I due ATR 42 della Guardia Costiera trasportano dei sensori per individuare e identificare unità navali, imbarcazioni e inquinanti sia di giorno che di notte. Inoltre sull’ala montano il potente sensore SLAR, un radar che consente di visualizzare tracce di inquinamento sul monitor degli operatori. In otto anni di ricognizioni il sistema ha sventato 59 atti criminosi.

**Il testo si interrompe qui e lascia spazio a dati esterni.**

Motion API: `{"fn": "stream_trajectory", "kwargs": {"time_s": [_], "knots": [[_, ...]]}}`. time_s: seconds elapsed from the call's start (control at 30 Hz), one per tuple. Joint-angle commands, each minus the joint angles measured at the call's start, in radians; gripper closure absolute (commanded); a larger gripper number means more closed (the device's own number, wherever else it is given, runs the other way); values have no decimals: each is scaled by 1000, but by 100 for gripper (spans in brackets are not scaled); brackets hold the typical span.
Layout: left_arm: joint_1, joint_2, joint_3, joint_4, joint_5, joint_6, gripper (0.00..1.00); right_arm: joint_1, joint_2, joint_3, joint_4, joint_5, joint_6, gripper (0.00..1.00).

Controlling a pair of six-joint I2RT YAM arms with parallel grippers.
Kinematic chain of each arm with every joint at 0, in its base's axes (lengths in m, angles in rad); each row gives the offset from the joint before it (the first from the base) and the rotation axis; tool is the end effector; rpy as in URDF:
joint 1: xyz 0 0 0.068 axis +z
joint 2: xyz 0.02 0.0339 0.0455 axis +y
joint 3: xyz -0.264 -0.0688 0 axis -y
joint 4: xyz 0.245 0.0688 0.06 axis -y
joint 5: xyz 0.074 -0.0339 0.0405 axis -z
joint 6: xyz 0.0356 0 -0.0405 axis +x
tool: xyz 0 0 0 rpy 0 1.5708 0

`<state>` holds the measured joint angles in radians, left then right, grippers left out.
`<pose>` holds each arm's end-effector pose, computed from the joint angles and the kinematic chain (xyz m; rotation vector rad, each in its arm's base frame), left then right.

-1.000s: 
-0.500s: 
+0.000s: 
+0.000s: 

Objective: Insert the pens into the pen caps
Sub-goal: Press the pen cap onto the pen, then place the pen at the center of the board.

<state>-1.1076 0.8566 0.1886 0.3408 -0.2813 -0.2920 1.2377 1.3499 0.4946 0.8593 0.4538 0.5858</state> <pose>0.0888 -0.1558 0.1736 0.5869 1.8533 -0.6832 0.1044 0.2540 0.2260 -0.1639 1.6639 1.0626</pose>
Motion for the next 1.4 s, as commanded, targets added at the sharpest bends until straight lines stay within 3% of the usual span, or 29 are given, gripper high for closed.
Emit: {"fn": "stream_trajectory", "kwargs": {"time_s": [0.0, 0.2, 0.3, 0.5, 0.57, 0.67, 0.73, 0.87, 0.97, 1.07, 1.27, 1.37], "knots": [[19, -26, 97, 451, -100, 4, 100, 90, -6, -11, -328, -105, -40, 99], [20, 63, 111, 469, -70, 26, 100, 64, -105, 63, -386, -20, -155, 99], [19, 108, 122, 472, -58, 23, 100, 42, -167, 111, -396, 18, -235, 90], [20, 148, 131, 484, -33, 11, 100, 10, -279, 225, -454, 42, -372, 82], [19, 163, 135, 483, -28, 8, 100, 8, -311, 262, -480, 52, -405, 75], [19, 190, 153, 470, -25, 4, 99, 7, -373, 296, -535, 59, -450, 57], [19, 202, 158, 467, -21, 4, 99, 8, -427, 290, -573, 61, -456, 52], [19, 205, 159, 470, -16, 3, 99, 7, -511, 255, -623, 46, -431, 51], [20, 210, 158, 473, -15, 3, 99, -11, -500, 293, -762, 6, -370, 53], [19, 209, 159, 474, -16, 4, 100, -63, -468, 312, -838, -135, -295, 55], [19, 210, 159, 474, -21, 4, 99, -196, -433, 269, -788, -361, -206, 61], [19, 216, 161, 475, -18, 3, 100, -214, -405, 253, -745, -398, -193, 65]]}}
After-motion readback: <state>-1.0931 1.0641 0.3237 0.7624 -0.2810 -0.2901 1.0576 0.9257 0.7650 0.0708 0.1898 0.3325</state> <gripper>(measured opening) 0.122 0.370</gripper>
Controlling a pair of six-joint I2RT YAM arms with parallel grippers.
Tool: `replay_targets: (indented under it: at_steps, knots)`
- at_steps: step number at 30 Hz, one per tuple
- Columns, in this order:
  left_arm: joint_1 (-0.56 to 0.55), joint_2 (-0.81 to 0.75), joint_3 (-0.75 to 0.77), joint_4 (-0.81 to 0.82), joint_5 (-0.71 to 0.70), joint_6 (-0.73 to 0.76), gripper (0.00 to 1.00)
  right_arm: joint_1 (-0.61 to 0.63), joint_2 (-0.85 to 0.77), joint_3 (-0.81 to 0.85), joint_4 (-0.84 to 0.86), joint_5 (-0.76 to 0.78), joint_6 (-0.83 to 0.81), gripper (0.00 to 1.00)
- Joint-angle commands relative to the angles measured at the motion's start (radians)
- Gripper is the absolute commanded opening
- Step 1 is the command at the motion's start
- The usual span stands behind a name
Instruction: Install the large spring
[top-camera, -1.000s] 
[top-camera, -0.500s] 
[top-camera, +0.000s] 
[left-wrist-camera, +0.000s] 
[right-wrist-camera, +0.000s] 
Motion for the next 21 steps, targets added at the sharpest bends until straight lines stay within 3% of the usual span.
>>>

In orbita intorno al pianeta ci sono invece satelliti dotati di radar speciali, i SAR (radar ad apertura sintetica). I radar satellitari distinguono i rilievi sulla superficie del mare, che cambiano in presenza di idrocarburi. Secondo Guido Ferraro, esperto di telerilevamento del Centro Comune di Ricerca di Ispra (JRC), le immagini satellitari hanno evidenziato 9300 sversamenti avvenuti nel Mediterraneo tra il 1999 ed il 2004. La più colpita è la rotta tra il Canale di Suez e lo Stretto di Gibilterra, nota come l’autostrada del Mediterraneo. Una coincidenza? Secondo Ferraro no: gli sversamenti sarebbero infatti in acque internazionali, un tentativo per sfuggire i controlli. Comunque, ammette Ferraro: “Tra il 2000 ed il 2004 sono diminuiti”. Questo grazie a regolamenti più ferrei, controlli più puntuali, ed alle nuove tecnologie.